WHAT THE TASK ASKS.
Your copy of the data below must be exact and must leave out all pictures.

DATA EXTRACT.

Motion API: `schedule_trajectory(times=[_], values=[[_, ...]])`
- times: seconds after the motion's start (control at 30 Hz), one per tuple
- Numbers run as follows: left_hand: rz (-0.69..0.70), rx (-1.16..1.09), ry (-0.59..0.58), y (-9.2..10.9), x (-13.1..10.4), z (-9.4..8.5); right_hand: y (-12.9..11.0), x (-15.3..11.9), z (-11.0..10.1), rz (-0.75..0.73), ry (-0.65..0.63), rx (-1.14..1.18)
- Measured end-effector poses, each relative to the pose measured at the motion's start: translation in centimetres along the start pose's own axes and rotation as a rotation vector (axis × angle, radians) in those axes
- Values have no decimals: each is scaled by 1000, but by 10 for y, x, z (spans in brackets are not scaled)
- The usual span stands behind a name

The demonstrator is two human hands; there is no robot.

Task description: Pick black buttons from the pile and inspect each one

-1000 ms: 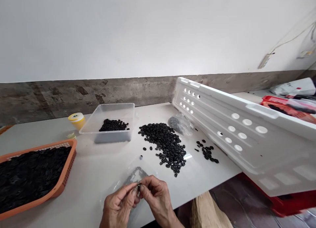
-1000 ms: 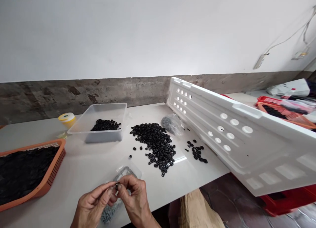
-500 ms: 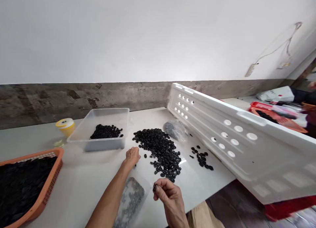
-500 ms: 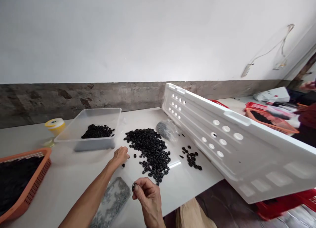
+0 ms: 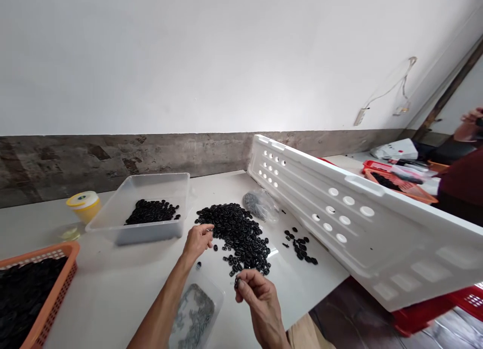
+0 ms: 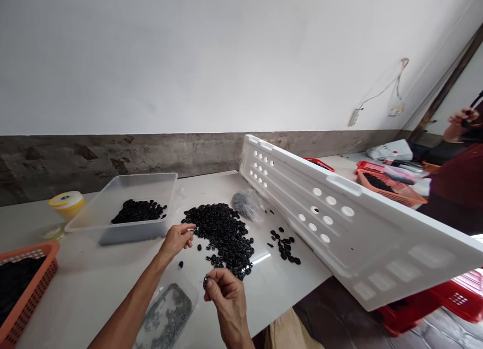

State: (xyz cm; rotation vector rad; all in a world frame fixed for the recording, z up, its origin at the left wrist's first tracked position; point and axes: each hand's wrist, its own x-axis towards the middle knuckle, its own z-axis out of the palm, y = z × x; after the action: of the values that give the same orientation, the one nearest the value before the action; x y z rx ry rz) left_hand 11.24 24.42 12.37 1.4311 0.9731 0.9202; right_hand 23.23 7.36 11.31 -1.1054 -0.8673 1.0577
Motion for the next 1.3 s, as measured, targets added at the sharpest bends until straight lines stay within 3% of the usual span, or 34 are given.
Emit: schedule_trajectory(times=[0.13, 0.27, 0.43, 0.57, 0.7, 0.83, 1.13, 1.3], values=[[-25, -237, -6, 28, -75, -2, -8, 2, 12, -82, -23, 80], [-185, -533, 36, 25, -151, -15, -15, -10, 31, -72, -159, 108], [-207, -550, 188, 13, -199, -33, -25, -36, 54, 1, -340, 140], [-139, -568, 267, 18, -213, -36, -28, -50, 66, -24, -460, 98], [-131, -716, 337, 31, -220, -32, -30, -53, 73, -198, -431, -106], [-145, -765, 387, 40, -224, -29, -32, -53, 78, -254, -473, -195], [-76, -576, 389, 26, -228, -37, -40, -55, 82, -356, -475, -386], [-41, -445, 430, 30, -231, -34, -36, -55, 79, -378, -471, -429]])
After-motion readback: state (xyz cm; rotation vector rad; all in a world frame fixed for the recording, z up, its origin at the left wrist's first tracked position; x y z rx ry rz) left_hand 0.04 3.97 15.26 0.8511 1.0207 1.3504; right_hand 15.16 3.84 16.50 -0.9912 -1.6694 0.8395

OUTPUT OF THE TASK.
Motion API: `schedule_trajectory(times=[_], values=[[_, ...]])`
- times: seconds after the motion's start (control at 30 Hz), one per tuple
- Numbers run as follows: left_hand: rz (-0.69..0.70), rx (-1.16..1.09), ry (-0.59..0.58), y (-9.2..10.9), x (-13.1..10.4), z (-9.4..8.5); right_hand: y (-12.9..11.0), x (-15.3..11.9), z (-11.0..10.1), rz (-0.75..0.73), ry (-0.65..0.63), rx (-1.14..1.18)
- Measured end-effector poses, each relative to the pose measured at the motion's start: translation in centimetres along the start pose's own axes and rotation as a rotation vector (axis × angle, radians) in those axes
- Values have no decimals: each is scaled by 1000, but by 10 for y, x, z (spans in brackets are not scaled)
- The usual span stands behind a name

The demonstrator is two human hands; there is no robot.

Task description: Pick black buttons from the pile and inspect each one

-1000 ms: 
-1000 ms: 
-500 ms: 
-500 ms: 
+0 ms: 
+0 ms: 

State: (xyz cm; rotation vector rad; all in a world frame fixed for the recording, z up, its origin at the left wrist's first tracked position; point and axes: each hand's wrist, its own x-axis towards the middle knuckle, its own z-axis out of the palm, y = z × x; after the action: of the values that give the same orientation, the one nearest the value before the action; x y z rx ry rz) left_hand 11.24 24.42 12.37 1.4311 0.9731 0.9202; right_hand 23.23 7.36 11.31 -1.1054 -0.8673 1.0577
Motion for the next 1.3 s, as measured, targets added at the sharpest bends until straight lines stay within 3% of the usual span, or 34 are given.
Emit: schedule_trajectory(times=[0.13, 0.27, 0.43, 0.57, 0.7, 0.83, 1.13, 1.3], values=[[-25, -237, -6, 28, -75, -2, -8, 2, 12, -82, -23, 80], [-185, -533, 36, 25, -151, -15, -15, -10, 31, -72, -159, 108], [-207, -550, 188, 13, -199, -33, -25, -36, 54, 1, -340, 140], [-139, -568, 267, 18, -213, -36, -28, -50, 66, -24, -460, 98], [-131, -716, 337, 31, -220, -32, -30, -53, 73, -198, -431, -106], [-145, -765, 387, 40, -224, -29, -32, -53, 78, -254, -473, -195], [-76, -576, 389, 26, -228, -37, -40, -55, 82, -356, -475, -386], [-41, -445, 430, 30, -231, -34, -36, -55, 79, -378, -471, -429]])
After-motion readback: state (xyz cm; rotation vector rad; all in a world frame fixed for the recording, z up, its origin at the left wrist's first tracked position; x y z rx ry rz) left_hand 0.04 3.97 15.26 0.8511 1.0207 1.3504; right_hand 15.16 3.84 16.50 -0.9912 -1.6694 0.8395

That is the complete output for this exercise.